The LA endocardial border was manually drawn in 2- and 4-chamber views at three phases of the cardiac cycle: LA minimum volume (LAVmin) at the first phase after mitral valve (MV) closing during LV systole, LA maximum volume (LAVmax) at the last phase before MV opening during LV early diastole, and LA pre-contraction volume (LAVpre) at the last phase before the second diastolic opening of the MV during LV late diastole. For the biplane area-length method, LA volumes were calculated using the following equation: LA volume (LAV) = (0.85 * Area2ch * Area4ch) / Lmin [20], and indexed to body surface area (BSA).

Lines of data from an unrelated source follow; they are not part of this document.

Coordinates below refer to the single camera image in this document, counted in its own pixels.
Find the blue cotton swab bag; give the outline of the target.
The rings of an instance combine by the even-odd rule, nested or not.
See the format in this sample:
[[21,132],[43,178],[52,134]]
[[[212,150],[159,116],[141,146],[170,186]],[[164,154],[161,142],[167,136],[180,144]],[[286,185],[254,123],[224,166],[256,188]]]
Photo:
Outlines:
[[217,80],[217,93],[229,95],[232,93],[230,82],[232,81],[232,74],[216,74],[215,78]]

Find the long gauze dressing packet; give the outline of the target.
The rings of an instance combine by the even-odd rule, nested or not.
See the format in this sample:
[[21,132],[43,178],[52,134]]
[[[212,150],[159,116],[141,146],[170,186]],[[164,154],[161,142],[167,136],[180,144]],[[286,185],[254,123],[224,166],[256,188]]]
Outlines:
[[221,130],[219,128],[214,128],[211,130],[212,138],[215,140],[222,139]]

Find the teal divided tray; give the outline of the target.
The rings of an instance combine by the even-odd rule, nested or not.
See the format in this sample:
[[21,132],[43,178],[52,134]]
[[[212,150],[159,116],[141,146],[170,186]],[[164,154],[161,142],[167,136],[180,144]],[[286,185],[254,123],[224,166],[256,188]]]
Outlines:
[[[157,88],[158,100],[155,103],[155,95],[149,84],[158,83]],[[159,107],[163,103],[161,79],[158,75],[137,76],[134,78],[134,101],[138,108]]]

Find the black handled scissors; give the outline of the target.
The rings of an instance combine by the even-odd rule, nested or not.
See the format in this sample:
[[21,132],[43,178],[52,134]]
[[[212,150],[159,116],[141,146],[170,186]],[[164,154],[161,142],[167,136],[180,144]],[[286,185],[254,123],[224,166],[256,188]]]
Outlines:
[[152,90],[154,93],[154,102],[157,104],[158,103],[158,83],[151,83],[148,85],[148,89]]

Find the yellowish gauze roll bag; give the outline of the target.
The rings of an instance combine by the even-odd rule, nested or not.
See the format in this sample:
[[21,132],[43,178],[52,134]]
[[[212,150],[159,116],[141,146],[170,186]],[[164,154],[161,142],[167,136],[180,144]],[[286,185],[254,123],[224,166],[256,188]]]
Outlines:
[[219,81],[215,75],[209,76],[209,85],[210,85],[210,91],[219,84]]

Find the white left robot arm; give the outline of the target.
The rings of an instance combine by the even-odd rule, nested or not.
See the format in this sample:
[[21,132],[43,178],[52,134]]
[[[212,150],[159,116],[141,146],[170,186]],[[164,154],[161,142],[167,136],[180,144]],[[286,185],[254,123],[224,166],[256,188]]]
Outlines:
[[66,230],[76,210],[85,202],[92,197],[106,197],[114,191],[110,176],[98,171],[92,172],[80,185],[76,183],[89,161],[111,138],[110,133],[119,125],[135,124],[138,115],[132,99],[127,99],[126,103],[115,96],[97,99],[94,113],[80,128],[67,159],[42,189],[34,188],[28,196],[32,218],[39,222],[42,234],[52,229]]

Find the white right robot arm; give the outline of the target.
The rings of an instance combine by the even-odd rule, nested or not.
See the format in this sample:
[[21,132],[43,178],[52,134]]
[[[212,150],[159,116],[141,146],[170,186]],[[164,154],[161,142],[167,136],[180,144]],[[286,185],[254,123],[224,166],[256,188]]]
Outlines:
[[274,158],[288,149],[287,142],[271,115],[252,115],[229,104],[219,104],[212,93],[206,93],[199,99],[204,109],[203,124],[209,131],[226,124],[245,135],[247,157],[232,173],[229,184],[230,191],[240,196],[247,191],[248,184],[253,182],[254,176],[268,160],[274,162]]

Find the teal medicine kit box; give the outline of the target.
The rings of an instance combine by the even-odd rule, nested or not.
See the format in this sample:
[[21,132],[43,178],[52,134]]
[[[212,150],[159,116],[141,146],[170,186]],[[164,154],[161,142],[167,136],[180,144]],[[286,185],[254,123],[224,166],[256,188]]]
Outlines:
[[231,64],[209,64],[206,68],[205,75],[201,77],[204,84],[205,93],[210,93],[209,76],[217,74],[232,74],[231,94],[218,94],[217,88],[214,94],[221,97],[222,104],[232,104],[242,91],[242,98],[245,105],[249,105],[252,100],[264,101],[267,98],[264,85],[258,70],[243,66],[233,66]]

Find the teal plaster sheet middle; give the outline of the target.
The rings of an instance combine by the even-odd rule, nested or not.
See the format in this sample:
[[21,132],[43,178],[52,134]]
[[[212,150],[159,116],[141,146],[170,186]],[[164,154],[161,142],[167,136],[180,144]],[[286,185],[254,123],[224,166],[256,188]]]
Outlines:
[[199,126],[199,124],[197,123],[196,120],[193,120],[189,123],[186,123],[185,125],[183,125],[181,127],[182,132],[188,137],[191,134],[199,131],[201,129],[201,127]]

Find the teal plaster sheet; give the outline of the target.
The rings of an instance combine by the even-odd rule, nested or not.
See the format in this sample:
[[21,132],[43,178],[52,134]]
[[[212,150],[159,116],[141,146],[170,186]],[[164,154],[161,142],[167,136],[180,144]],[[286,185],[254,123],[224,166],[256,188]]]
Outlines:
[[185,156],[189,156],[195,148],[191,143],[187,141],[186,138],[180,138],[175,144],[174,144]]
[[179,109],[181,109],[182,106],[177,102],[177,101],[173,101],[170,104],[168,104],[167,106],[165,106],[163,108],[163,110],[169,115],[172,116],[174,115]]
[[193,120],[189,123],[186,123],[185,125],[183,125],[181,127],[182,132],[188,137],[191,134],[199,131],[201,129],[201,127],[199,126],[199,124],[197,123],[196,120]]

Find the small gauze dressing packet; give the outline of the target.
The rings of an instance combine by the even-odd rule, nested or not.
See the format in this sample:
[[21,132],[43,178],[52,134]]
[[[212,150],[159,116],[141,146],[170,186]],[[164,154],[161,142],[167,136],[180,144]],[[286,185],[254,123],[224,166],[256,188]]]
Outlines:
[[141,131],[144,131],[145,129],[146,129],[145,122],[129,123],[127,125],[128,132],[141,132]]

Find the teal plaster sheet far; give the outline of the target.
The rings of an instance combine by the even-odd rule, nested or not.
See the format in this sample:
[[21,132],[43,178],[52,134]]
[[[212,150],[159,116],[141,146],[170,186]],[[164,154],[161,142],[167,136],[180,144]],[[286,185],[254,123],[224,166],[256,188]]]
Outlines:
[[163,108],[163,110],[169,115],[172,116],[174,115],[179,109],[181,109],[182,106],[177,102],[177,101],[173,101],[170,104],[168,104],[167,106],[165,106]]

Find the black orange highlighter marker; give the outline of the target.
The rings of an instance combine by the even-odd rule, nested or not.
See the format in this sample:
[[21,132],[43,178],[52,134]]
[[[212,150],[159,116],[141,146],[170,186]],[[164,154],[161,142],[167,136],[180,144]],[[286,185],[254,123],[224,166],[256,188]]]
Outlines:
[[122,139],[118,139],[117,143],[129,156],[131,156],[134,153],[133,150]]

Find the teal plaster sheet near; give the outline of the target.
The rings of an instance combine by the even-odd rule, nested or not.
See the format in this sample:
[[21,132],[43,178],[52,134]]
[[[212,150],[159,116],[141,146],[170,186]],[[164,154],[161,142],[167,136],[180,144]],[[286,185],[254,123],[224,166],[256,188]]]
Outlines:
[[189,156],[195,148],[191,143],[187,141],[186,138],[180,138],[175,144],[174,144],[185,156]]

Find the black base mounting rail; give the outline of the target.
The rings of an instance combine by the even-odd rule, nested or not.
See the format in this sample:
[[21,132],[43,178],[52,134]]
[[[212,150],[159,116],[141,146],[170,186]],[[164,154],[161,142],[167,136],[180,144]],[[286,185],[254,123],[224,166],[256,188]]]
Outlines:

Lmin is equivalent to the shorter long-axis length of the LA either in 2-chamber or 4-chamber view [20]. LA EFs included LA total EF (EFtotal), passive ejection fraction (EFpassive), and active ejection fraction (EFbooster), and these were calculated using the following equations:
EFtotal = (LAVmax - LAVmin) / LAVmax * 100%
EFpassive = (LAVmax - LAVpre) / LAVmax * 100%
EFbooster = (LAVpre - LAVmin) / LAVpre * 100%
LA endocardial and epicardial borders were manually traced in 2- and 4-chamber views at LV end-systole, automatically propagating the borders over the whole cardiac cycle. Automatic tracking was applied to ensure the accuracy of propagation and manually corrected if necessary. LA global radial and longitudinal strain curves were automatically generated by the software (Supplementary Figure). Global radial strain and global longitudinal strain contained total strain (Ers, Els, respectively), passive strain (Ere, Ele, respectively), and active strain (Era, Ela, respectively), respectively, which correspond to the LA reservoir function, conduit function, and booster function.
Statistical analysis
Continuous data were expressed as mean ± standard deviation (SD) or median and interquartile range (IQR). The Wilcoxon matched-pairs signed-rank test was used to compare image quality and LA parameters between segmented and CS cines. The correlation of all LA parameters between the two cine images was evaluated using intraclass coefficient (ICC) analysis with two-way random effects, and corresponding 95% confident interval (CI). The Bland-Altman analysis was chosen to evaluate the agreement of LA EFpassive, Ere, and Ele between both cine methods. The Mann-Whitney U test was applied to compare LA parameter differences between the two methods in healthy controls and patients with LV diastolic dysfunction. The diagnostic performance of EFpassive, Ere, and Ele in terms of sensitivity, specificity, negative predictive values, and positive predictive values (NPV and PPV, respectively), and accuracy to distinguish between patients and healthy controls were assessed using receiver-operating-characteristic (ROC) curves, and cut-off values were developed. The diagnostic accuracies of LA EFpassive, Ere, and Ele between the segmented and CS cine images were compared with a Chi-squared test. Inter- (two readers) and intra-observer (two readings) reproducibility were also assessed using ICC, corresponding 95% CI and the coefficient of variation (CoV). ICCs greater than 0.90, 0.75, and 0.50 were considered excellent, good, and moderate, respectively [21]. The CoV was calculated as the SD of the differences between repeated measurements normalized to the mean. A value of p < 0.05 was regarded as statistically significant. Statistical analysis was performed using SPSS (IBM SPSS Statistics 23 for Windows).